What you have to do: Retype exactly what appears below from the line containing "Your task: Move" down to the line containing "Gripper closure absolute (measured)", keeping both end lines. Do not include pictures.
-------- Source data --------
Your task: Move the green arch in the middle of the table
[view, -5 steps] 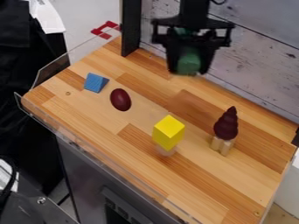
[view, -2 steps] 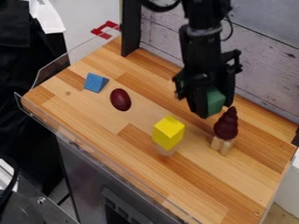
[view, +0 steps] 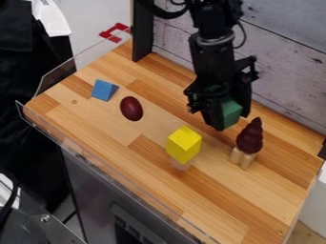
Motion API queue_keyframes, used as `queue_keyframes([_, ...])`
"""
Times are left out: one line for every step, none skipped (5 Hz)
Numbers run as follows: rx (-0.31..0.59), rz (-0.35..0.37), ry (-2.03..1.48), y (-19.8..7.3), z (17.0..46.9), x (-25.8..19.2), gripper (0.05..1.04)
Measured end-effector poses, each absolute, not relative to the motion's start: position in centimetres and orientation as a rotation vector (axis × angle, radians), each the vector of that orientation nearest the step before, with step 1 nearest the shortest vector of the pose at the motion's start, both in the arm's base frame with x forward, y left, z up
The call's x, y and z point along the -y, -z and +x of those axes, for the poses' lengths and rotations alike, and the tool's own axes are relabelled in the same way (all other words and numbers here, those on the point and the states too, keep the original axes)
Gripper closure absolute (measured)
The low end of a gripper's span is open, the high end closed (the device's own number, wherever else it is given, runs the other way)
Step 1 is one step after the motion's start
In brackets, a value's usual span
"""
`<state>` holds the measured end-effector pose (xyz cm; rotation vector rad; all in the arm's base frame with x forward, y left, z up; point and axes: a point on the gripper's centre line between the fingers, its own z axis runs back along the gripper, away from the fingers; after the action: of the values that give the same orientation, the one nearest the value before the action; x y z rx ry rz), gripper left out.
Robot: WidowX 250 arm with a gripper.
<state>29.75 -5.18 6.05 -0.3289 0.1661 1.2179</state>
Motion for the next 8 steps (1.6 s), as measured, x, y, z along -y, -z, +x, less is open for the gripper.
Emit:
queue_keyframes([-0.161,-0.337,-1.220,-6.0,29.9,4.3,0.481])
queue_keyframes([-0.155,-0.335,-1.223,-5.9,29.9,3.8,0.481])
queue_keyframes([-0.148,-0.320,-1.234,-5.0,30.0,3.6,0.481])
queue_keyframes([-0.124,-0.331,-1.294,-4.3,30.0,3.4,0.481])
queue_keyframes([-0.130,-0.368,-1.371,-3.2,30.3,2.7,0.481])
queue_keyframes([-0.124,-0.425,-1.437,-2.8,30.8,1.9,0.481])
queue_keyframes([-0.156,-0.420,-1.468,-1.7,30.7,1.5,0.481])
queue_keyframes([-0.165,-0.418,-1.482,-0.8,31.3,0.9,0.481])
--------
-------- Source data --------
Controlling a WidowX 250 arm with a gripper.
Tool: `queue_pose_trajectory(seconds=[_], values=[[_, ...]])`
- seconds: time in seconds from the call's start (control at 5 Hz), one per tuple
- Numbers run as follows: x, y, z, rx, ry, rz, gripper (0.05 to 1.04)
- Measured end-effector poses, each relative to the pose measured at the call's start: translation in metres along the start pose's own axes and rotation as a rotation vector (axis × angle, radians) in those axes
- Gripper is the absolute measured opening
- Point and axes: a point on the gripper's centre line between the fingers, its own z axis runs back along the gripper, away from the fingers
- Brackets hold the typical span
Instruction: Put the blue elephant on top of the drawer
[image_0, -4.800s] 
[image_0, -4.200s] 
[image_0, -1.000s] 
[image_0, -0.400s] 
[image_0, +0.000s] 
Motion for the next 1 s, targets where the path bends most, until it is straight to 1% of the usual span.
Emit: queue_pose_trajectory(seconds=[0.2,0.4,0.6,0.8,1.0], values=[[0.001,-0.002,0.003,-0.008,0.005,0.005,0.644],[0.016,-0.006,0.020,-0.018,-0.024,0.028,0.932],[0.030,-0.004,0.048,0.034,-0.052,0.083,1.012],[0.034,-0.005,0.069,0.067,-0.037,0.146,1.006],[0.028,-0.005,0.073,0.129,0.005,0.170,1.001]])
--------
Answer below:
Your task: Move the green arch in the middle of the table
[view, -5 steps] 
[view, -2 steps] 
[view, +0 steps] 
Motion API queue_keyframes, used as `queue_keyframes([_, ...])`
"""
Times are left out: one line for every step, none skipped (5 Hz)
Numbers run as follows: rx (-0.31..0.59), rz (-0.35..0.37), ry (-2.03..1.48), y (-19.8..7.3), z (17.0..46.9), x (-25.8..19.2), gripper (0.05..1.04)
Measured end-effector poses, each absolute, not relative to the motion's start: position in centimetres and orientation as a rotation vector (axis × angle, radians), each the vector of that orientation nearest the step before, with step 1 nearest the shortest vector of the pose at the motion's start, both in the arm's base frame with x forward, y left, z up
The call's x, y and z point along the -y, -z and +x of those axes, for the poses' lengths and rotations alike, and the tool's own axes are relabelled in the same way (all other words and numbers here, those on the point and the states too, keep the original axes)
Gripper closure absolute (measured)

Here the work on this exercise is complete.